■ **Your instructions**: Would you return every entry below without a single difference?

=== Section Start ===

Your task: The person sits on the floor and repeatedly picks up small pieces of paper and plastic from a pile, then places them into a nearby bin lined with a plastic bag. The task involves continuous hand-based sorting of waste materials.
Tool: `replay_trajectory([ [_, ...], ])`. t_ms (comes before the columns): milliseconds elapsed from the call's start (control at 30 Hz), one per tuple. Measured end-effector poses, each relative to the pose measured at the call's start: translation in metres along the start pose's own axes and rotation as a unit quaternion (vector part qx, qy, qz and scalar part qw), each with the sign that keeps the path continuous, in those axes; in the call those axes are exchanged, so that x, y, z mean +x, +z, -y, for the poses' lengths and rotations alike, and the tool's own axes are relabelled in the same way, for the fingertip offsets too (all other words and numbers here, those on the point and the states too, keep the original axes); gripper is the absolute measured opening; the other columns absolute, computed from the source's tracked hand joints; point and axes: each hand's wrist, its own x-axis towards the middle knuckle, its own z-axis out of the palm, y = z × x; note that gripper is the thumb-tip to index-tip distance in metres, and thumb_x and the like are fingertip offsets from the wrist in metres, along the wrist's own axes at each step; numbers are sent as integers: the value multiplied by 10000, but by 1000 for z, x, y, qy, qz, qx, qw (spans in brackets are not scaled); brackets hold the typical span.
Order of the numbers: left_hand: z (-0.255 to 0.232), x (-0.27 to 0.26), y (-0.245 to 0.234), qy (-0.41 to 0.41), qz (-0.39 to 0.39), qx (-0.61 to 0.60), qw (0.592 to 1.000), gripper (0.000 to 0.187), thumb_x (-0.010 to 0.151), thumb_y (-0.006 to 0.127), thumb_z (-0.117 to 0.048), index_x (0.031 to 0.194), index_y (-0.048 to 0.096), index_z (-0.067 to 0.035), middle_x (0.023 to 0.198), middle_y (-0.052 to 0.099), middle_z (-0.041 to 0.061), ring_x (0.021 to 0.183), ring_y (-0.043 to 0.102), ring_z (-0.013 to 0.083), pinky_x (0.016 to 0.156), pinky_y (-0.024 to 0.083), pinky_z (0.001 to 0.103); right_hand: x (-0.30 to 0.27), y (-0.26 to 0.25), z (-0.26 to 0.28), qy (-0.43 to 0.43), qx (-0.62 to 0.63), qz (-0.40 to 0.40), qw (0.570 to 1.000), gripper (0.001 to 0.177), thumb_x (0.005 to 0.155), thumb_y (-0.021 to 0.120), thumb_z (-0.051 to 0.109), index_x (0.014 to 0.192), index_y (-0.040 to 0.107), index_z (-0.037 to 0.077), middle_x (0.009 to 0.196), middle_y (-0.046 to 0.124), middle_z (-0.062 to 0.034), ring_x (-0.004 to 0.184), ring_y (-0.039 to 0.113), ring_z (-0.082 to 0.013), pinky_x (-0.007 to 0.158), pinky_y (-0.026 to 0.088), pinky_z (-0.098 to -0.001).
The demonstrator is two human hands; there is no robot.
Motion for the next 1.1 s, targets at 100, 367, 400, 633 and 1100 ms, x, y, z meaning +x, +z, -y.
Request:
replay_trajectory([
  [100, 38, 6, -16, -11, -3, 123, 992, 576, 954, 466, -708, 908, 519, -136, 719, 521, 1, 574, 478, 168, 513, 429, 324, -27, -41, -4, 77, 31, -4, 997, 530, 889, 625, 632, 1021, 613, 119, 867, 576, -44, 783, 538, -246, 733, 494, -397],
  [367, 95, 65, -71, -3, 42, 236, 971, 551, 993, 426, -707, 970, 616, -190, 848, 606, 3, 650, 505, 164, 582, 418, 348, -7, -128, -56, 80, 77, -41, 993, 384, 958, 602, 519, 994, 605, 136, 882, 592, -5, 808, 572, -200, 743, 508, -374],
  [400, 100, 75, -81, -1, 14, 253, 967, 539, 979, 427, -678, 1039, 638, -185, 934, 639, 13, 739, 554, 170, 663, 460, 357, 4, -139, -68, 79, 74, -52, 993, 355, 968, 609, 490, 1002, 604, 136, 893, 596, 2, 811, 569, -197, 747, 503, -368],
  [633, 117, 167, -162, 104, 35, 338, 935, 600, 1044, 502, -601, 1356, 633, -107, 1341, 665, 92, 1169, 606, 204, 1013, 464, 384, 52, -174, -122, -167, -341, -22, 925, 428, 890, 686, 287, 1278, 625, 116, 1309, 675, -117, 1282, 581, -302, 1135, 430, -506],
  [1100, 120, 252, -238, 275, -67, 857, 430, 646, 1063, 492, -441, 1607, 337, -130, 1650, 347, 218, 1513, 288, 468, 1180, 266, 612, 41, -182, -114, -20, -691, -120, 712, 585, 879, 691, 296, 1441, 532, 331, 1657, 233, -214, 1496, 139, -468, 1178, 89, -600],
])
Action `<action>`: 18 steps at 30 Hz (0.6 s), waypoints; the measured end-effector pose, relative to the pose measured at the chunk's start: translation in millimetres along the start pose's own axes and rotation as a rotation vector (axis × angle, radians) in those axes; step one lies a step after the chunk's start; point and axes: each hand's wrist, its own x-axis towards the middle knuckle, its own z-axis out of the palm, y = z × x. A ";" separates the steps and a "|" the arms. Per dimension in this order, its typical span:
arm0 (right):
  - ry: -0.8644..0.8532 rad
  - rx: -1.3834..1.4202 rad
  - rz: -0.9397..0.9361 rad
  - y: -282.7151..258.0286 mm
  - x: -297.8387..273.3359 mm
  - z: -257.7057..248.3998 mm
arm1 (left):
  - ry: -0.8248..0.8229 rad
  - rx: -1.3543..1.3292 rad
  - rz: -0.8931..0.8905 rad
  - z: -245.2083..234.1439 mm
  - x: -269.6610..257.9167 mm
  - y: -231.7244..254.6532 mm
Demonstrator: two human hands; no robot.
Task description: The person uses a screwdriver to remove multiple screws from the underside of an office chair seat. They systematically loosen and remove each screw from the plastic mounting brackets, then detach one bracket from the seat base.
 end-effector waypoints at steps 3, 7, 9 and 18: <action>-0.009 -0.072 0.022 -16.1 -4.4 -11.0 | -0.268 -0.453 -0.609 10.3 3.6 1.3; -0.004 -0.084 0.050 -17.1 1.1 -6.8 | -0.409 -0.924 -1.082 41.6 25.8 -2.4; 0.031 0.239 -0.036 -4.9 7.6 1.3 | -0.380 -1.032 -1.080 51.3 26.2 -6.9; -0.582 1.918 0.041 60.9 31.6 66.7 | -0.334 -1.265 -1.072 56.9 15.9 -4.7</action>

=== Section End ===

■ **Problem solution**:
Your task: The person sits on the floor and repeatedly picks up small pieces of paper and plastic from a pile, then places them into a nearby bin lined with a plastic bag. The task involves continuous hand-based sorting of waste materials.
Tool: `replay_trajectory([ [_, ...], ])`. t_ms (comes before the columns): milliseconds elapsed from the call's start (control at 30 Hz), one per tuple. Measured end-effector poses, each relative to the pose measured at the call's start: translation in metres along the start pose's own axes and rotation as a unit quaternion (vector part qx, qy, qz and scalar part qw), each with the sign that keeps the path continuous, in those axes; in the call those axes are exchanged, so that x, y, z mean +x, +z, -y, for the poses' lengths and rotations alike, and the tool's own axes are relabelled in the same way, for the fingertip offsets too (all other words and numbers here, those on the point and the states too, keep the original axes); gripper is the absolute measured opening; the other columns absolute, computed from the source's tracked hand joints; point and axes: each hand's wrist, its own x-axis towards the middle knuckle, its own z-axis out of the palm, y = z × x; note that gripper is the thumb-tip to index-tip distance in metres, and thumb_x and the like are fingertip offsets from the wrist in metres, along the wrist's own axes at each step; numbers are sent as integers: the value multiplied by 10000, but by 1000 for z, x, y, qy, qz, qx, qw (spans in brackets are not scaled); brackets hold the typical span.
Order of the numbers: left_hand: z (-0.255 to 0.232), x (-0.27 to 0.26), y (-0.245 to 0.234), qy (-0.41 to 0.41), qz (-0.39 to 0.39), qx (-0.61 to 0.60), qw (0.592 to 1.000), gripper (0.000 to 0.187), thumb_x (-0.010 to 0.151), thumb_y (-0.006 to 0.127), thumb_z (-0.117 to 0.048), index_x (0.031 to 0.194), index_y (-0.048 to 0.096), index_z (-0.067 to 0.035), middle_x (0.023 to 0.198), middle_y (-0.052 to 0.099), middle_z (-0.041 to 0.061), ring_x (0.021 to 0.183), ring_y (-0.043 to 0.102), ring_z (-0.013 to 0.083), pinky_x (0.016 to 0.156), pinky_y (-0.024 to 0.083), pinky_z (0.001 to 0.103); right_hand: x (-0.30 to 0.27), y (-0.26 to 0.25), z (-0.26 to 0.28), qy (-0.43 to 0.43), qx (-0.62 to 0.63), qz (-0.40 to 0.40), qw (0.570 to 1.000), gripper (0.001 to 0.177), thumb_x (0.005 to 0.155), thumb_y (-0.021 to 0.120), thumb_z (-0.051 to 0.109), index_x (0.014 to 0.192), index_y (-0.040 to 0.107), index_z (-0.037 to 0.077), middle_x (0.009 to 0.196), middle_y (-0.046 to 0.124), middle_z (-0.062 to 0.034), ring_x (-0.004 to 0.184), ring_y (-0.039 to 0.113), ring_z (-0.082 to 0.013), pinky_x (-0.007 to 0.158), pinky_y (-0.026 to 0.088), pinky_z (-0.098 to -0.001).
The demonstrator is two human hands; there is no robot.
Motion for the next 1.1 s, targets at 100, 367, 400, 633 and 1100 ms, x, y, z meaning +x, +z, -y.
Request:
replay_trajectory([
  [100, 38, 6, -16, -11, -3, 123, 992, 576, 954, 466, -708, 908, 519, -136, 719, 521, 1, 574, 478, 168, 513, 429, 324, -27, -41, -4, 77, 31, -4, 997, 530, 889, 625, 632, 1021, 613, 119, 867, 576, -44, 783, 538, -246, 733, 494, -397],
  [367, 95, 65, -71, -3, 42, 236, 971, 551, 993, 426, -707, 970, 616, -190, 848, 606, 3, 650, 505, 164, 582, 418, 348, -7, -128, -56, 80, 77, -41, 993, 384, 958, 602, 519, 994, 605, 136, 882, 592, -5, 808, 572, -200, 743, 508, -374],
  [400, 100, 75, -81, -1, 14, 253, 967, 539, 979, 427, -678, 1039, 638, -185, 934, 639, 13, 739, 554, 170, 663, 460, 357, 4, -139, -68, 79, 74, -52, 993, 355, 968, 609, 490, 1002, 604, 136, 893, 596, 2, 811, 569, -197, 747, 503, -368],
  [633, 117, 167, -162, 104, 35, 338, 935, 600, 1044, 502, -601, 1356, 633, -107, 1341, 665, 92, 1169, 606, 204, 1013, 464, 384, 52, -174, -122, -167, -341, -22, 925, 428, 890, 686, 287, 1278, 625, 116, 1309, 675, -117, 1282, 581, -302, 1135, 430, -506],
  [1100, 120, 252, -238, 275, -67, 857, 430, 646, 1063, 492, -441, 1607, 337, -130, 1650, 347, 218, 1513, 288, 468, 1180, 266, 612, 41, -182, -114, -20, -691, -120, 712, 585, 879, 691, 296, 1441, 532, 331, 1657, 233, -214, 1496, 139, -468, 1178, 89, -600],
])
Action `<action>`: 18 steps at 30 Hz (0.6 s), waypoints; the measured end-effector pose, relative to the pose measured at the chunk's start: translation in millimetres along the start pose's own axes and rotation as a rotation vector (axis × angle, radians) in those axes; step one lies a step after the chunk's start; point and axes: each hand's wrist, its own x-axis towards the middle knuckle, its own z-axis out of the palm, y = z × x. A ";" separates the steps and a "|" the arms. Per dimension in this order, its typical span:
arm0 (right):
  - ry: -0.8644..0.8532 rad
  - rx: -1.3834..1.4202 rad
  - rz: -0.9397..0.9361 rad
  - y: -282.7151..258.0286 mm
  - x: -297.8387..273.3359 mm
  - z: -257.7057..248.3998 mm
arm1 (left):
  - ry: -0.8248..0.8229 rad
  - rx: -1.3543..1.3292 rad
  - rz: -0.8931..0.8905 rad
  - z: -245.2083..234.1439 mm
  - x: -269.6610..257.9167 mm
  - y: -231.7244..254.6532 mm
Demonstrator: two human hands; no robot.
Task description: The person uses a screwdriver to remove multiple screws from the underside of an office chair seat. They systematically loosen and remove each screw from the plastic mounting brackets, then detach one bracket from the seat base.
 end-effector waypoints at steps 3, 7, 9 and 18: <action>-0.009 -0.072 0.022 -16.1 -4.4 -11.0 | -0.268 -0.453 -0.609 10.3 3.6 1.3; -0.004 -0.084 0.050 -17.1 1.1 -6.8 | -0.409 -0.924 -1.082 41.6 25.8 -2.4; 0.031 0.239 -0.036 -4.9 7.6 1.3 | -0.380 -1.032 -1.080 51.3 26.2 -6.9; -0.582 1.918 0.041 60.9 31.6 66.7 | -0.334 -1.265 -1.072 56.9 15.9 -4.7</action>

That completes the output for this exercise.